**Stored records:**
-*-

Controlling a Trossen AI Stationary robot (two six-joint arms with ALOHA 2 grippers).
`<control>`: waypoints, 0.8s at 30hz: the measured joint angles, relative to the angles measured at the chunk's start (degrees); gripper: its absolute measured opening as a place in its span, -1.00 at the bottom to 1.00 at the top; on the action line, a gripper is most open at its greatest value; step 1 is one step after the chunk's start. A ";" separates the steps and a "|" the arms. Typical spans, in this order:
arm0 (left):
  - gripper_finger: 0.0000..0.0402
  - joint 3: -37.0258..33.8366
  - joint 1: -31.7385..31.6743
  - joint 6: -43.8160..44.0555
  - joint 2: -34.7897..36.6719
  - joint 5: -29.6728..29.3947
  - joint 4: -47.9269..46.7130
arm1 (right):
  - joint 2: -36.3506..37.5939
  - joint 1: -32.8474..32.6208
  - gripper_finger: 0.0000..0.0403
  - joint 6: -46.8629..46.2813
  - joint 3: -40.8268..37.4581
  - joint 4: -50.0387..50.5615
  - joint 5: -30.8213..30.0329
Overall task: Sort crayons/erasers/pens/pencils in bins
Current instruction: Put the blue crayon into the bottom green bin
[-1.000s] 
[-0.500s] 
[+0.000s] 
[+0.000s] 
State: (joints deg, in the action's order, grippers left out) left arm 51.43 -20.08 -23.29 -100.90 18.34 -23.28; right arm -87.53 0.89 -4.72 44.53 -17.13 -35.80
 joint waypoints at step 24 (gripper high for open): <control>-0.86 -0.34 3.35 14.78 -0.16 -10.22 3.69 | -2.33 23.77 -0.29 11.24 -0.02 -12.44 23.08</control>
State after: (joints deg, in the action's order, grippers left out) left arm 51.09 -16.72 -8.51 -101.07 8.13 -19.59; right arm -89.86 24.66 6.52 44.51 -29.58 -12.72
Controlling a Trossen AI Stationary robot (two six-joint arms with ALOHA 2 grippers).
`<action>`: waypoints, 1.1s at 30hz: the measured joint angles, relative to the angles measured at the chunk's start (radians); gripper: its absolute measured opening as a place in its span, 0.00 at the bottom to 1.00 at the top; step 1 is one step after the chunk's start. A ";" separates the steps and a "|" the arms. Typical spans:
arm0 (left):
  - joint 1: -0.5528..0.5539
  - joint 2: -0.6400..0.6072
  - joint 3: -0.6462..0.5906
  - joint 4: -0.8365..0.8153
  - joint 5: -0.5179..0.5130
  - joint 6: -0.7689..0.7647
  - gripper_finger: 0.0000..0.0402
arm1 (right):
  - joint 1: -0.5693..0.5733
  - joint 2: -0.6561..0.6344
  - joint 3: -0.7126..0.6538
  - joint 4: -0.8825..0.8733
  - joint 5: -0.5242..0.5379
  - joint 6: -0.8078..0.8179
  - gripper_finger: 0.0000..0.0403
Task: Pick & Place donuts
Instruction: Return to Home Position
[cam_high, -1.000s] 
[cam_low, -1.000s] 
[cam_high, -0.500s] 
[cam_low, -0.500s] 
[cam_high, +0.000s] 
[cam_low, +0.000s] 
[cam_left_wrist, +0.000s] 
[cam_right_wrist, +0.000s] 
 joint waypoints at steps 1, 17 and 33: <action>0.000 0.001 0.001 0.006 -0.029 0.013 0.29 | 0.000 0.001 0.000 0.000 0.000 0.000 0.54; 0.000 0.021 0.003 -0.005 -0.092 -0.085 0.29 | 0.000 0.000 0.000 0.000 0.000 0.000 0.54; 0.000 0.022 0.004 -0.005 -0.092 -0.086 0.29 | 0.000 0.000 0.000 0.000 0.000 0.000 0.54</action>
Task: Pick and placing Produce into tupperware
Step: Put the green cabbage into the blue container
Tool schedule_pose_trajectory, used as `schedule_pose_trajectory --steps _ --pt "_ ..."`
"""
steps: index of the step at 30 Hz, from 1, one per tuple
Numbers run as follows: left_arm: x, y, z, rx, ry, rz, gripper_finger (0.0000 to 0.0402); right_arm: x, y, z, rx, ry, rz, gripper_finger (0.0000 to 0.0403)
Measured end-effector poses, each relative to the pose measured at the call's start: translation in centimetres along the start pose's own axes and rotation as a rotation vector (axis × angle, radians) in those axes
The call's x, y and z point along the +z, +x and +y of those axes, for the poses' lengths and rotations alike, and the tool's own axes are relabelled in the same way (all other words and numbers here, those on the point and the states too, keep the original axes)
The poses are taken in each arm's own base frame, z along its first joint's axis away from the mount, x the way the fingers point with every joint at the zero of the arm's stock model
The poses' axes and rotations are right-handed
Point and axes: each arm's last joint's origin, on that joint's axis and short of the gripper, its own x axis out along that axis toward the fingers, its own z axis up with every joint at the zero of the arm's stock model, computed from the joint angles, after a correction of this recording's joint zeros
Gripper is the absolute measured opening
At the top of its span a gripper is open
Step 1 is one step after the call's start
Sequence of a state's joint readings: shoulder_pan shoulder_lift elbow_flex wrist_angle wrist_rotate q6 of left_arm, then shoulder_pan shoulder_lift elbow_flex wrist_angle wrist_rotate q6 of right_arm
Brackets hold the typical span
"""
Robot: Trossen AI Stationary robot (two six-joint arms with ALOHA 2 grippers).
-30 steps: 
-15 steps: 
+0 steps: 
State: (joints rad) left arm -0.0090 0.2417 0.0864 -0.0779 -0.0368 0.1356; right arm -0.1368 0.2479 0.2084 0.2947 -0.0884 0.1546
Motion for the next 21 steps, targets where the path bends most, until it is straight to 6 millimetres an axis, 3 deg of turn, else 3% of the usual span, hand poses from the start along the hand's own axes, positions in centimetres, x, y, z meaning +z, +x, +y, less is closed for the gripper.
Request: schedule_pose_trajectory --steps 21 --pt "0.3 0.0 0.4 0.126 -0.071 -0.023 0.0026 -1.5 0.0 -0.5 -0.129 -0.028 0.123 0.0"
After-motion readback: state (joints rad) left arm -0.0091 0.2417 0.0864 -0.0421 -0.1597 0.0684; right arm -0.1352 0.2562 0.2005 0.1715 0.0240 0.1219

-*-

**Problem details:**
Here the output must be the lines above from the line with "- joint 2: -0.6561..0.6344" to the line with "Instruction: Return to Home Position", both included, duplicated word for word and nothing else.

**Answer box:**
  - joint 2: -0.6561..0.6344
  - joint 3: -0.7126..0.6538
  - joint 4: -0.8825..0.8733
  - joint 5: -0.5242..0.5379
  - joint 6: -0.8078..0.8179
  - gripper_finger: 0.0000..0.0403
Task: Pick & Place donuts
Instruction: Return to Home Position

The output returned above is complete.